I lived openly and exclusively as male for about four years when God began to provoke questions in me--first about His identity and then about mine. I began to realize there was something deeply wrong with my life. My religious beliefs were inconsistent, and my pursuit of my gender identity was centered around myself. Though I claimed all I needed was God, I also claimed I needed to transition. I felt like a hypocrite, and I knew I needed change. Inspired by the leper that Jesus healed after the Sermon on the Mount, I decided to fully surrender my life to Jesus Christ and asked Him to heal me.  I recommitted my life to following God in an accurate, biblical way. Within weeks, God convicted me about my gender identity, and I began the process of re-identifying as a woman. I expected to live the rest of my life with gender dysphoria but was willing to take up my cross and to die to myself, because following Jesus would be worth it. Within a few more weeks, however, God healed my gender dysphoria.  

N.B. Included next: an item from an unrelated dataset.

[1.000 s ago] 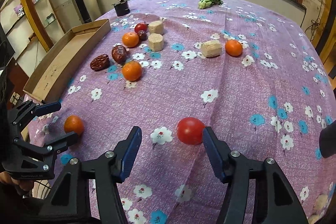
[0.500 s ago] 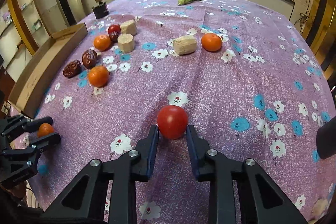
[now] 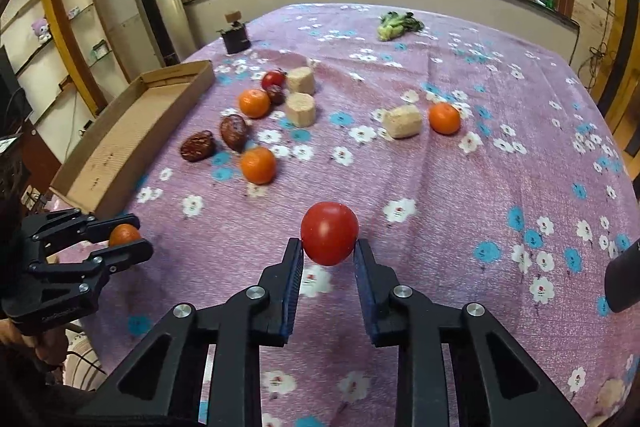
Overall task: Organize fruits
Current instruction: 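Carry the tangerine and tomato over the cardboard tray with both tools, then open the left tool and right tool, dropping both fruits into the tray, then grasp the dried red date with the left tool while the right tool grasps a tangerine, then carry the red date and tangerine over the tray with both tools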
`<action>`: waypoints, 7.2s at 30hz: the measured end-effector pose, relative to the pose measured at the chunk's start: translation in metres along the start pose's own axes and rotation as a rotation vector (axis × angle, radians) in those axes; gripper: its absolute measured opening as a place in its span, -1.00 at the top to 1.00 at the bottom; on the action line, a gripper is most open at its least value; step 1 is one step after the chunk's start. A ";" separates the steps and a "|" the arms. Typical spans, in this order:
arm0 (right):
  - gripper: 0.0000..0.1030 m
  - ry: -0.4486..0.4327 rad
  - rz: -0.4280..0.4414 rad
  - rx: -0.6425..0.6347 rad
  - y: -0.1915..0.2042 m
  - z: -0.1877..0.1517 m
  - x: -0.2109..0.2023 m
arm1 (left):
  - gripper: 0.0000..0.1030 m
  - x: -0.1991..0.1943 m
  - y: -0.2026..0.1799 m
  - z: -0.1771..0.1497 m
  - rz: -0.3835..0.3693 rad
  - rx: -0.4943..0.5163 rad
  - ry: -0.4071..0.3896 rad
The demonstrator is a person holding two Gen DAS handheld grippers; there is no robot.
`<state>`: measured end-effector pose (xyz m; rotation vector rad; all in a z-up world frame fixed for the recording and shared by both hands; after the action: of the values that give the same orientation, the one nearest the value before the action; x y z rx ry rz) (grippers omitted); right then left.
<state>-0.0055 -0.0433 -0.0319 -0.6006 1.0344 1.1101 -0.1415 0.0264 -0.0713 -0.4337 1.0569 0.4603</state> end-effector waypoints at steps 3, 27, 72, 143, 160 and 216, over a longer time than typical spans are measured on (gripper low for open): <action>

Within a year of detransitioning, I got connected with a Stephen Minister for one-on-one advice and discipleship, and soon formed many connections in my local church through small groups. God replaced my constant and crushing loneliness with a restored relationship with Himself and a Christian community in which I could truly confide. What’s more, he completely healed the suicidal thoughts that had plagued me for a decade. I went from feeling superficial happiness with deep despair to superficial despair with a deep, lasting joy. When I eventually surrendered my sexuality, God also began to ease the burden of same-sex desire.  And by the grace of God, SSA is no longer a part of my daily struggle. In fact, a year after being baptized, I married a godly man who had been a close friend during college. I can see now that my freedom came as I surrendered my entire heart and mind to God and allowed him to reshape me as a whole person. My habits changed, parts of my personality changed, and my heart became more open to loving everyone. Today, I’m living a life full of harmony with Him and free of conflict with myself and my God-given identity. He has given me a clear purpose, walking with Him and discipling others. I can see in retrospect how God was with me through every part of my journey. I can testify: He is quick to forgive, and wishes that everyone would come to Him.